The study, led by Michael Allan, a family medicine professor at the University of Alberta who focuses on evidence-based medicine, runs counter to the past decade's popular narrative that low levels of vitamin D are responsible for many forms of chronic disease. Those researchers believe that taking relatively large doses of the sunshine vitamin will ward off or slow progression of diseases such as multiple sclerosis, which plagues Canada, a country with limited sunlight in winter months.

It's a powerful theory backed up by some research. For instance, a 2014 study in the journal JAMA Neurology found MS patients with higher levels of vitamin D had slower disease progression and fewer symptoms.

But according to the new study, most of the research into the positive effects of vitamin D aren't sufficient proof because the studies were too small, had inconsistent results or had other biases.

Dr. Allan and his colleagues analyzed only the high-quality studies looking at the effects of vitamin D to see what the research says. They found that taking vitamin D supplements may slightly lower a person's risk of fracture (relative risk reduction of 10 to 15 per cent), particularly if a person takes more than 800 IU with calcium. The vitamin is also associated with a slightly decreased risk of death. But there is no good evidence that vitamin D supplementation reduces the risk of cancer, respiratory infections or rheumatoid arthritis. Similarly, there's no compelling evidence to suggest supplementation can help treat MS or depression.

"Therefore, enthusiasm for a vitamin D panacea should be tempered."

It's not just vitamin D. A growing body of high-quality research shows that many popular vitamins, minerals and herbal supplements don't seem to do any good and, in some cases, may even cause harm.
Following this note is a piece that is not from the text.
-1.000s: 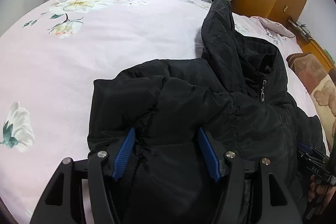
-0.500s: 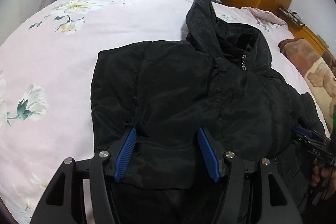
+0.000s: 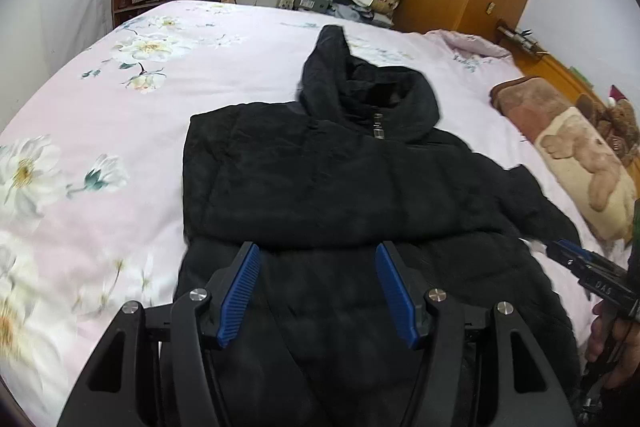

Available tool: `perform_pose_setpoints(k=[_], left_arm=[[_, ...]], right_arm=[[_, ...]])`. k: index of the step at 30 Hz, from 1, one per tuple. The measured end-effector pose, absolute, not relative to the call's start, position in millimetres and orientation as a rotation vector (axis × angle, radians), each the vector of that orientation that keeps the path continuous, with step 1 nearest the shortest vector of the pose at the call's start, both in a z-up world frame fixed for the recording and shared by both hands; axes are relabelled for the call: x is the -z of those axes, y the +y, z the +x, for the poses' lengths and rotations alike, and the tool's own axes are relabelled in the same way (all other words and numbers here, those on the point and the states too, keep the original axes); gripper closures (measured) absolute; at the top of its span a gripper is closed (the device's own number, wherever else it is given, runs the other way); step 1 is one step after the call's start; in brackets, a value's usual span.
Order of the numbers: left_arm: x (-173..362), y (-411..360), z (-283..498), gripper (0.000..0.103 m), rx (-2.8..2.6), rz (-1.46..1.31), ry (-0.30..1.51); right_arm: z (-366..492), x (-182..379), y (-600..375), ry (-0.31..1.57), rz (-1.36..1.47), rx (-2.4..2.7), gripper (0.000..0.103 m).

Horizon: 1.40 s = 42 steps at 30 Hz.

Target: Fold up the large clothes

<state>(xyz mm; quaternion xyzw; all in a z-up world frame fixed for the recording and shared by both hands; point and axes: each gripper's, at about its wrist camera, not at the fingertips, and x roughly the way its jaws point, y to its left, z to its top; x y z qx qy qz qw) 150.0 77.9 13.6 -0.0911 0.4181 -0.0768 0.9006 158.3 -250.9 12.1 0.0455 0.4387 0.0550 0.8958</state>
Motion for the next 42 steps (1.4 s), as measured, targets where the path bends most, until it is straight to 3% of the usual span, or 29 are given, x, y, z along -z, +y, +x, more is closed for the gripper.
perform_pose_setpoints(k=[19,42], left_arm=[[-75,20,50,0.038,0.246,-0.160,0.794],[-39,-18,147,0.033,0.204,-0.070,0.828]], right_arm=[[37,-67,-281,0.813,0.181,-0.077,0.050],[94,-3,-420,0.888,0.346,0.191,0.045]])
A 2013 editorial in the journal Annals of Internal Medicine concluded that "supplementing the diet of well-nourished adults with (most) mineral or vitamin supplements has no clear benefit and might even be harmful." It cited evidence from several large studies. For instance, one large study that followed men taking multivitamins to prevent cognitive decline found no evidence of a difference between those who took vitamins and those that didn't. The authors also noted that some studies have actually found that high levels of vitamins A and E are linked to an increased risk of death. For instance, beta-carotene (which the body converts to vitamin A) has been found to increase the risk of lung cancer in smokers. Mounting research also suggests that women who take calcium supplements of 500 milligrams or more a day are more likely to suffer a heart attack or stroke. Calcium from food (dairy, canned salmon, oranges) is not linked to an increased risk.

Although many of the marketing messages around vitamins and herbal supplements may sound appealing, the truth is that for the most part, Canadians aren't truly vitamin-deficient.

There are some exceptions, of course, and some instances where vitamins are vital.

Women of childbearing age should get 400 micrograms of folic acid a day. Folic acid is added to some flours and grains in Canada. It's also possible to get folate, the natural form of folic acid, from foods such as broccoli, asparagus, potatoes and avocados.

A 2012 Health Canada report said many adults don't get enough magnesium, calcium and vitamins A and D, and that "there is concern" Canadian adults aren't getting enough potassium and fibre.

But purchasing supplements isn't necessarily the answer. Rather, focusing on eating a more nutritious diet that contains plenty of fruits and vegetables can solve many of those potential deficiencies.